§ EXERCISE GOAL: Copy all lines holding the word "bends" from the entries.

§ LISTED ENTRIES:
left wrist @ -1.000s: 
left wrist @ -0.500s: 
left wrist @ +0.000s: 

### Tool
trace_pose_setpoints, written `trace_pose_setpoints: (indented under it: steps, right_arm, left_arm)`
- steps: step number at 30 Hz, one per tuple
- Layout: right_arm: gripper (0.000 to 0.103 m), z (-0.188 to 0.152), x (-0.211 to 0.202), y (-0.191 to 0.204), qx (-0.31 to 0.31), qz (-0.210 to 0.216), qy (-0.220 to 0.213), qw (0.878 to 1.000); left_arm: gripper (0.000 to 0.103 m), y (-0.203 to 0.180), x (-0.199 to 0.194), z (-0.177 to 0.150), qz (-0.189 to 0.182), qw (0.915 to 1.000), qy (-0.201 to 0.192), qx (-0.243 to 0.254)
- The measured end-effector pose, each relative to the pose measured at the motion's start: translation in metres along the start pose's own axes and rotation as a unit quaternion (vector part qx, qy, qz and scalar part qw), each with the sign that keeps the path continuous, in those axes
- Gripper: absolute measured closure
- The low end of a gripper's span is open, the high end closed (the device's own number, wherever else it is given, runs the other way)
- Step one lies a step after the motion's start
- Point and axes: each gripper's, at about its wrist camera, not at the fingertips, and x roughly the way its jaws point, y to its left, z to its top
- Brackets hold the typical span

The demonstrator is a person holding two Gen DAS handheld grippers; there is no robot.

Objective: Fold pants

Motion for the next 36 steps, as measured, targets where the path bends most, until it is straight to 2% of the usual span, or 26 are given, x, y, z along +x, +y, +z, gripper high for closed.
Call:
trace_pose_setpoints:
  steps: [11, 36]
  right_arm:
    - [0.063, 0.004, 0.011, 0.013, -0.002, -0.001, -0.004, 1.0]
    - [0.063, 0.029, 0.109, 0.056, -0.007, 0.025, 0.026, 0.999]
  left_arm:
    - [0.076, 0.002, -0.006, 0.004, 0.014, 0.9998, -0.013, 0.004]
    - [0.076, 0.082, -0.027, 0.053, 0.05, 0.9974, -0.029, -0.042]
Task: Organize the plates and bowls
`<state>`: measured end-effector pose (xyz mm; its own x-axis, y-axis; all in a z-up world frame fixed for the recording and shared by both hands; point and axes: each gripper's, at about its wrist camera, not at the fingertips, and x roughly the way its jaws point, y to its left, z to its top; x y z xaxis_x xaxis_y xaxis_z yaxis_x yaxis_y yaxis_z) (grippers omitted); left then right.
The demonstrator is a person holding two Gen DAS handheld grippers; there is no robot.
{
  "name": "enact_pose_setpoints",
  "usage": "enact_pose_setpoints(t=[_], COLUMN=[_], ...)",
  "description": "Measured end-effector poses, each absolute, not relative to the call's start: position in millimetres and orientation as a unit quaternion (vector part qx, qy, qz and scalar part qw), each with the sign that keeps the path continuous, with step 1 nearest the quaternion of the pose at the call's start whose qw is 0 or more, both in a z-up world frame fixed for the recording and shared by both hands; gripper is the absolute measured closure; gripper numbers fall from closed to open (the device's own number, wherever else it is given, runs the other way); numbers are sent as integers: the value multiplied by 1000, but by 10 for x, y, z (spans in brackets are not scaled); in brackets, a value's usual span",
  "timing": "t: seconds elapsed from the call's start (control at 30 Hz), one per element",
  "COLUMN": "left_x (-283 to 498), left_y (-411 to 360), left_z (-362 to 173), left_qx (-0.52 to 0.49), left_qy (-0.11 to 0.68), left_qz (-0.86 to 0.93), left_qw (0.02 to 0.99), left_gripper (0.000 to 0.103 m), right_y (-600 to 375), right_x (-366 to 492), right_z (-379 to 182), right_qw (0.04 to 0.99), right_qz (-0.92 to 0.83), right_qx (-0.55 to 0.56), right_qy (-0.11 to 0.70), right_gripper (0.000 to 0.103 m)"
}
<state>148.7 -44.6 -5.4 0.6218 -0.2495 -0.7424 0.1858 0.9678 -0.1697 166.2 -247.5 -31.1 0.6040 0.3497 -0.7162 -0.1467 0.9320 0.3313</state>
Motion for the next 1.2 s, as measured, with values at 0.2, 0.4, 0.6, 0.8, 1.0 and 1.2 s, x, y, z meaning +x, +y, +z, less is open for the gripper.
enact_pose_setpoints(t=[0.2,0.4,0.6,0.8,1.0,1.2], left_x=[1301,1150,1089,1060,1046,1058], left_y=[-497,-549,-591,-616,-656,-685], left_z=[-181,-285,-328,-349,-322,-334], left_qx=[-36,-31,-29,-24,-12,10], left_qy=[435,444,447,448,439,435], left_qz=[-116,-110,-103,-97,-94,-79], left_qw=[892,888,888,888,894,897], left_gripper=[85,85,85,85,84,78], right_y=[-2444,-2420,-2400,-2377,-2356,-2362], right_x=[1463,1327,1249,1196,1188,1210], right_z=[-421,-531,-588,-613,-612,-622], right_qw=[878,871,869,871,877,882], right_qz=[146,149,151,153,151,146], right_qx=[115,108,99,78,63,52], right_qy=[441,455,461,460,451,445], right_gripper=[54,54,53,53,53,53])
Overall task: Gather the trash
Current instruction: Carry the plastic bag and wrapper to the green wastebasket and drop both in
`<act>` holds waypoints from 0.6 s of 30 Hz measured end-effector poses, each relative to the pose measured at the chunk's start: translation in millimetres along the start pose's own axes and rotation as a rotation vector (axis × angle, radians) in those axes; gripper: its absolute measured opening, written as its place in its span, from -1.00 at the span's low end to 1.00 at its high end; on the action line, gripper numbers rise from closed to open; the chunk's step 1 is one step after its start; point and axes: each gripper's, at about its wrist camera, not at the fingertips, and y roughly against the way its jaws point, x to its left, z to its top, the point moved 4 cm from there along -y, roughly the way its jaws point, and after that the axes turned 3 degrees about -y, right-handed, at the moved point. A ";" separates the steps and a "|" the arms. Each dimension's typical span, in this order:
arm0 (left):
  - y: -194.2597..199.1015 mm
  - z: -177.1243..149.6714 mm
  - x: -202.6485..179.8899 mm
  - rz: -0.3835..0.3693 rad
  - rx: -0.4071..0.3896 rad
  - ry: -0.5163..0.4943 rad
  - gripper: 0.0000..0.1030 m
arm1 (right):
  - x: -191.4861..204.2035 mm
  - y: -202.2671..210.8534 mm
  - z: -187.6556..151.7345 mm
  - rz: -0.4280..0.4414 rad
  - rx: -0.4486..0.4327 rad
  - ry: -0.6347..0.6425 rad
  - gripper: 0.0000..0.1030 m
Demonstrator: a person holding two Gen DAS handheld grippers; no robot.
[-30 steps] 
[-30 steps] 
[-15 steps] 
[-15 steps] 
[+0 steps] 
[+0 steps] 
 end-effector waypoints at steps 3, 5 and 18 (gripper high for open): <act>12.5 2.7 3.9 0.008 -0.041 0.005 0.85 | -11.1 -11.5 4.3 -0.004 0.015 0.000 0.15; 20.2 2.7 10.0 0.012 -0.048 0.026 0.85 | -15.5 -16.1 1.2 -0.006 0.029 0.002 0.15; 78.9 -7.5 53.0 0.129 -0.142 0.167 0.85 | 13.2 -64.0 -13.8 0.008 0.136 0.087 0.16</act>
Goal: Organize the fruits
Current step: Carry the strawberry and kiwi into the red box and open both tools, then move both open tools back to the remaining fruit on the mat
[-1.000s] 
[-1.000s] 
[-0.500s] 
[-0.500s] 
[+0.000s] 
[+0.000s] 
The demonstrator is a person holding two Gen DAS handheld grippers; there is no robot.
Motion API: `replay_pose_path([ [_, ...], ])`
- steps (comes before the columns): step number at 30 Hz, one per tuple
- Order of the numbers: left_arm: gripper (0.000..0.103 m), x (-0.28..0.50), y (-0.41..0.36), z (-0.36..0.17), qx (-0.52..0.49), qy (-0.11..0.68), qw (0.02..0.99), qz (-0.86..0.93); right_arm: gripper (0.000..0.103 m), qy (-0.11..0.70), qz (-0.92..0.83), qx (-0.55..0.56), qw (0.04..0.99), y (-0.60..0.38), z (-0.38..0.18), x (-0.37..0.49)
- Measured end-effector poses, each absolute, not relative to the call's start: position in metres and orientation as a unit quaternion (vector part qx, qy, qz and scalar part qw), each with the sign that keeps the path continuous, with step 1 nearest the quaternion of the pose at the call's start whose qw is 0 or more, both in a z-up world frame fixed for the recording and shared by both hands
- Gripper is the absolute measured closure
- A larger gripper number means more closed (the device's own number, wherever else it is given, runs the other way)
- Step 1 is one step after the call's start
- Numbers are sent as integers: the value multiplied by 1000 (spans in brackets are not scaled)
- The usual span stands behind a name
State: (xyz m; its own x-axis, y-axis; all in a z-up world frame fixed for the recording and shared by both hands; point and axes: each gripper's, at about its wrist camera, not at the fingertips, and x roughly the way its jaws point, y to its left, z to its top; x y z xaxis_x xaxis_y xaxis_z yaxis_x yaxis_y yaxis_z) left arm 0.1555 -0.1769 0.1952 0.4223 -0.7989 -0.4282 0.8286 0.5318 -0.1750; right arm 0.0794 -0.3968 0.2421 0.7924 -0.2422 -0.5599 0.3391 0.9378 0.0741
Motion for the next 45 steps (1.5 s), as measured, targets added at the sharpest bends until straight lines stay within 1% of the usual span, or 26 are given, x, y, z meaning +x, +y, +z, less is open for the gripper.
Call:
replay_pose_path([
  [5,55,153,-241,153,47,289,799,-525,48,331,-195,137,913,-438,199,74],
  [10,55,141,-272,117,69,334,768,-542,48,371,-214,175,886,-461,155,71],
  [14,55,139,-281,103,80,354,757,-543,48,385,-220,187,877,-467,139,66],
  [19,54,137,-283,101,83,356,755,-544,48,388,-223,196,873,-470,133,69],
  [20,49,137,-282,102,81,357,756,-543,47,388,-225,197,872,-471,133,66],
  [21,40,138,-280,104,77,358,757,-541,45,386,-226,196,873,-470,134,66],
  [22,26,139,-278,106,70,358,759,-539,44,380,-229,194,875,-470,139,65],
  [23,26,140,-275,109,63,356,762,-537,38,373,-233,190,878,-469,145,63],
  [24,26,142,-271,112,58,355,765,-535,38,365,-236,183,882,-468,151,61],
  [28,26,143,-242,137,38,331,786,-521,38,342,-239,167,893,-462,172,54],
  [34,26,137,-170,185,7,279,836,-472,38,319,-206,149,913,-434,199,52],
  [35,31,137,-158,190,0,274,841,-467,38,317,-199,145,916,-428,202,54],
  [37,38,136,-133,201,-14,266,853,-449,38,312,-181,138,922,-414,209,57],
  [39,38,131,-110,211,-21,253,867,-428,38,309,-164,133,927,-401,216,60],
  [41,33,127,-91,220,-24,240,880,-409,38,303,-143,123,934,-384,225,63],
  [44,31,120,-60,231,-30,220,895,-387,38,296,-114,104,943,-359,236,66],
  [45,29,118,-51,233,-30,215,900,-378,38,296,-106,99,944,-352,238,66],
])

§ SOLUTION TO THIS EXERCISE:
Motion for the next 36 steps, as measured, targets where the path bends most, until it is straight to 2% of the usual span, or 26 are given, x, y, z along +x, +y, +z, gripper high for closed.
Motion for the next 45 steps (1.5 s), as measured, targets added at the sharpest bends until straight lines stay within 1% of the usual span, or 26 are given, x, y, z meaning +x, +y, +z, less is open for the gripper.

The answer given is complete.